Mercoledì 23 Settembre 2020 di Mariarca Riccardi
La camorra strappa il diritto di sognare: Genny Cesarano, giovane vittima innocente

È la notte tra il 5 e il 6 settembre 2015 nel Rione Sanità, a Napoli. Un gruppo di ragazzi trascorre, spensieratamente, una delle ultime sere d’estate, prima dell’inizio delle lezioni scolastiche. Tra le risate, gli sfottò e i progetti per i sogni da realizzare si sentono arrivare quattro scooter, di lì a poco, il rumore assordante di colpi di pistole di calibro diverso.
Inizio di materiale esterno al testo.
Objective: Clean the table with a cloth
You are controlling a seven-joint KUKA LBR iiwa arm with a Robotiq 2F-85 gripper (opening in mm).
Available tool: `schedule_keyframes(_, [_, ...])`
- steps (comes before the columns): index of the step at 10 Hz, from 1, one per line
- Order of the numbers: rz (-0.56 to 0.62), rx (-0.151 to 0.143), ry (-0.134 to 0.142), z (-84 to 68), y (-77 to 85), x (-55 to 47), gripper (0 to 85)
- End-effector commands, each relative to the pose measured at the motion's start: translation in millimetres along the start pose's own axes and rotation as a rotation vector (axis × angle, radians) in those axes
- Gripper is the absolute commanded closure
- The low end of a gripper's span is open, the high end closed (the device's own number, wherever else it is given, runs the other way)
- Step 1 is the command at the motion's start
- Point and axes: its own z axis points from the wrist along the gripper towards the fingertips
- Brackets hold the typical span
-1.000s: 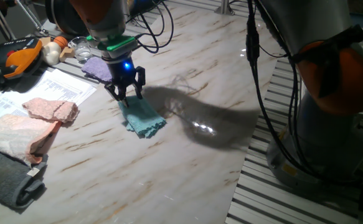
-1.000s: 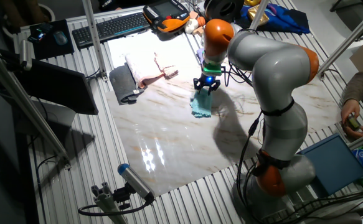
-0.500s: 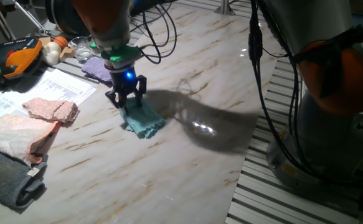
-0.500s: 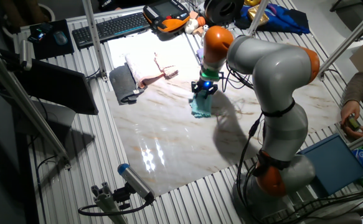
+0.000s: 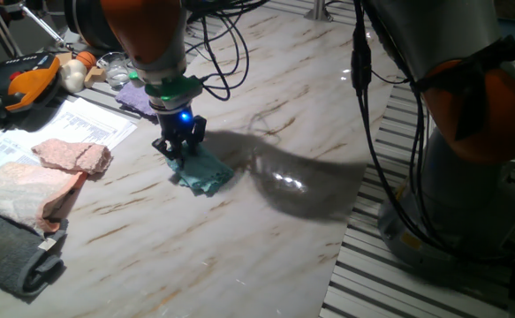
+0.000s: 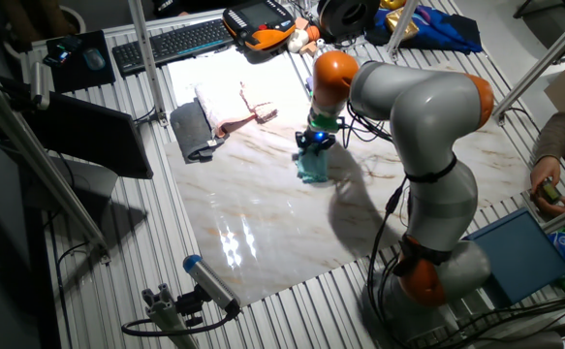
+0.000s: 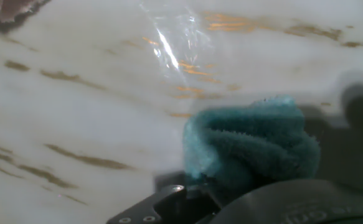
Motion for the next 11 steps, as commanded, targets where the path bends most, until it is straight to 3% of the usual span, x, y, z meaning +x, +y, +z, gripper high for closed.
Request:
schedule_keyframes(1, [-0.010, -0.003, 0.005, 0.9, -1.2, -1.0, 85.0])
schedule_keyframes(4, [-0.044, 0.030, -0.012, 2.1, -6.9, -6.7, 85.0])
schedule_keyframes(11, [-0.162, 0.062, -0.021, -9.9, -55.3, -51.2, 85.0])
Ognuno cerca di proteggersi come può. Genny Cesarano, di soli 17 anni, si nasconde dietro un’auto, ma viene colpito, cade a terra e ci resta per sempre. È stata compiuta un’altra “stesa”, termine già noto tra i quartieri napoletani, che indica lo sparare colpi all’impazzata, spesso da parte dei più giovani dei clan, per affermare il controllo sul territorio e intimorire i rivali. Genny diventa, così, l’ennesima vittima innocente della camorra. Nessuno avrebbe potuto immaginare che, per uno di quei giovani, quelle sarebbero state le ultime ore per divertirsi, per urlare, per sognare. Nessuno avrebbe potuto immaginare che quelli sarebbero stati gli ultimi istanti di una vita, ancora tutta da vivere.